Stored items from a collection
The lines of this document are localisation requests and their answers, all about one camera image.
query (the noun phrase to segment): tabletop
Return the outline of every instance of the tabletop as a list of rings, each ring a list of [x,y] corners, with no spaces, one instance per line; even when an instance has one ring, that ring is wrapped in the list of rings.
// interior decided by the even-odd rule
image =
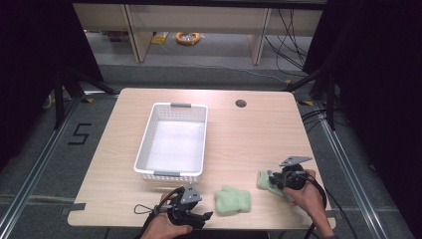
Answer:
[[[246,102],[239,108],[238,100]],[[308,229],[311,220],[289,200],[257,186],[260,170],[281,171],[291,155],[314,157],[295,99],[291,93],[124,89],[114,106],[75,204],[74,226],[140,227],[147,214],[135,214],[136,204],[153,207],[162,193],[180,182],[147,181],[133,170],[154,103],[187,103],[208,107],[204,166],[195,188],[202,201],[193,213],[214,211],[204,228]],[[314,160],[303,163],[316,171]],[[224,216],[216,213],[215,192],[228,185],[251,194],[251,211]],[[335,226],[333,218],[328,219]]]

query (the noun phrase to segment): black round hole
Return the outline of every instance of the black round hole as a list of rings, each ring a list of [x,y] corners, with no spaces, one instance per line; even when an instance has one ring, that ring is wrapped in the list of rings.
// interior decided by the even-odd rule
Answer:
[[[237,106],[238,108],[243,108],[243,107],[245,107],[245,106],[246,106],[246,102],[245,102],[245,101],[243,101],[243,100],[237,100],[237,101],[236,101],[236,106]]]

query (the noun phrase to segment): person's left hand
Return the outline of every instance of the person's left hand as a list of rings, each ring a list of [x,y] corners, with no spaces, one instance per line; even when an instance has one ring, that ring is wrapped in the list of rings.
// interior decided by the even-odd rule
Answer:
[[[165,198],[165,194],[161,195],[161,200]],[[141,239],[172,239],[174,237],[188,234],[193,230],[189,225],[176,226],[170,222],[167,213],[162,212],[155,216],[149,223]]]

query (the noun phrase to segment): folded green towel
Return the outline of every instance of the folded green towel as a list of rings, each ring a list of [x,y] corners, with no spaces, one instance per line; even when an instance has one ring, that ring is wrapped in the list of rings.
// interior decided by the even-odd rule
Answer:
[[[223,186],[215,193],[216,209],[220,214],[234,214],[251,211],[251,194],[249,191]]]
[[[257,180],[257,184],[260,188],[262,189],[267,189],[279,196],[284,196],[285,194],[283,193],[282,190],[280,190],[277,185],[271,184],[270,183],[270,179],[269,177],[273,175],[272,171],[259,171],[258,172],[258,180]]]

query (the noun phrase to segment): person's right hand
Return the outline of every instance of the person's right hand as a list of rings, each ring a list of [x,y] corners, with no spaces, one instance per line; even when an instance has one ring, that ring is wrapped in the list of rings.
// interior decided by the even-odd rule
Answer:
[[[306,172],[310,175],[310,180],[315,180],[315,171],[306,169]],[[308,214],[316,226],[320,237],[324,238],[334,235],[325,215],[322,197],[315,186],[307,181],[304,188],[301,190],[294,190],[289,187],[285,187],[283,192],[295,199],[295,201],[292,202],[292,206],[298,205]]]

## What is expected
The lines to copy run from the start of the records above through the line holding "query (the noun phrase to segment): tabletop"; give them exactly, both ends included, and nothing else.

## Task solution
The lines of this document are localisation requests and their answers, all about one camera image.
query (the noun phrase to segment): tabletop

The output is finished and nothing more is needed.